(Exercise data begins)
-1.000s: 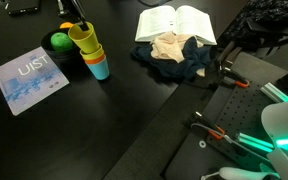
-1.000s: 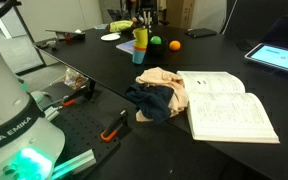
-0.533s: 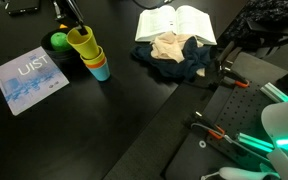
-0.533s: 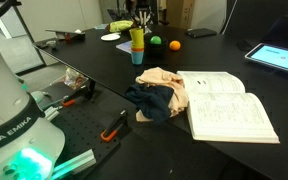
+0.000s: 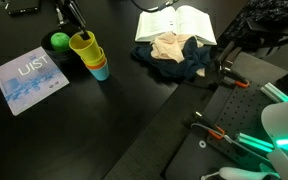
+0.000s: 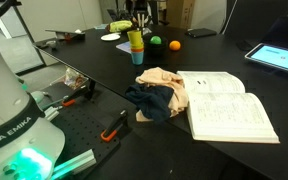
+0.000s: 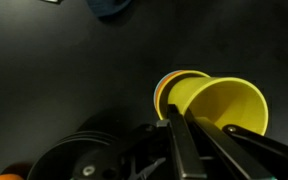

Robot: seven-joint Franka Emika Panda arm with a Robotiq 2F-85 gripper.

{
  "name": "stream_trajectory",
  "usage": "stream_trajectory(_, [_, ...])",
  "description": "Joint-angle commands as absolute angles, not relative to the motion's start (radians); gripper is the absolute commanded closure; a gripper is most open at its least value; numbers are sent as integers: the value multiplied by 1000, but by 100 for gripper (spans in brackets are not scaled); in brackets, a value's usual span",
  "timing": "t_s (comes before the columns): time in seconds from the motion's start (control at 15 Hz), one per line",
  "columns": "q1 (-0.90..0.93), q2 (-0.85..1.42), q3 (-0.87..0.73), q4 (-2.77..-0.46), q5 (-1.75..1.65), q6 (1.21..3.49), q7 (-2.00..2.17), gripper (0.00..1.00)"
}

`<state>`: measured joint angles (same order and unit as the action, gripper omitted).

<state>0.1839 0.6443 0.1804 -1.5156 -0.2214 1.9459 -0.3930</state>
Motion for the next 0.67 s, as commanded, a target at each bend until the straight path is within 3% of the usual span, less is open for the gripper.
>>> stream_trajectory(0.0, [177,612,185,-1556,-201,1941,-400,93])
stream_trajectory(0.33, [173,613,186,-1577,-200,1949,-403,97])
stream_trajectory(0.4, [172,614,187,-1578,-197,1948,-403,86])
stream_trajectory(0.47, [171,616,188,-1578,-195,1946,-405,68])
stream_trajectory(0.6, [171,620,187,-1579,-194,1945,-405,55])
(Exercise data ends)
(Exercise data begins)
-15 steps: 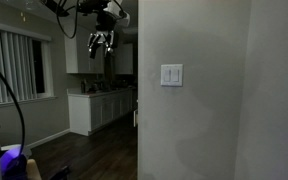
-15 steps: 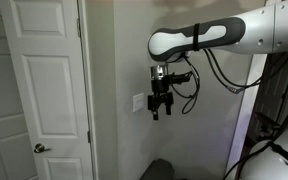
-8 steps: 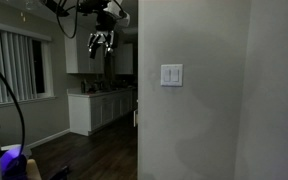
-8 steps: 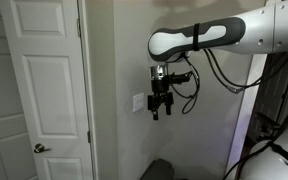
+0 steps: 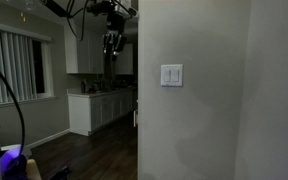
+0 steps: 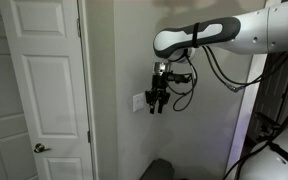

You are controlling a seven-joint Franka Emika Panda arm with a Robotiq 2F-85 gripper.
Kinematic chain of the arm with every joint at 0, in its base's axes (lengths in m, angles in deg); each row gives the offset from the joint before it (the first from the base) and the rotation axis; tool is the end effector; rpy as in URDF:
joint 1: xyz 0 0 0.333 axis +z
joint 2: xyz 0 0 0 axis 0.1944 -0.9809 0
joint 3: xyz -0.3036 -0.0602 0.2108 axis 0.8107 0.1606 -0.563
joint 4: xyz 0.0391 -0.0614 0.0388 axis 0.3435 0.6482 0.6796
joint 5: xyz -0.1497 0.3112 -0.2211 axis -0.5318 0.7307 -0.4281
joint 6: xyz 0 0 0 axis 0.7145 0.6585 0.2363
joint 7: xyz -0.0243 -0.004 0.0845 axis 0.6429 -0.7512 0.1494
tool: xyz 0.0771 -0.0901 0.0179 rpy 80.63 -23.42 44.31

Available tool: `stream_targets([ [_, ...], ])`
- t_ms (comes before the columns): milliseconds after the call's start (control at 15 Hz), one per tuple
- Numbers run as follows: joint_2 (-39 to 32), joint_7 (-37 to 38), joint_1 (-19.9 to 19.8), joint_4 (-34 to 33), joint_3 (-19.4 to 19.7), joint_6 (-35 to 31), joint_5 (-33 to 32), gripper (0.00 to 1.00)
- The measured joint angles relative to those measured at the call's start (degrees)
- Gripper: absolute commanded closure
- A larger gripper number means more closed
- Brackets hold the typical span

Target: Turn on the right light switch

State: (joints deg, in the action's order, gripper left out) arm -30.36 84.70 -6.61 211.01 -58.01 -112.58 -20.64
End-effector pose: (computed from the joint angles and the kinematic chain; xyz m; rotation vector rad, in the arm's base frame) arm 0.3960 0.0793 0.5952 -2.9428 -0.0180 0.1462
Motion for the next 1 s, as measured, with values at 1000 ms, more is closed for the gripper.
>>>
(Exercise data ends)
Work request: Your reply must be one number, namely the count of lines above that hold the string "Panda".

The completed task: 2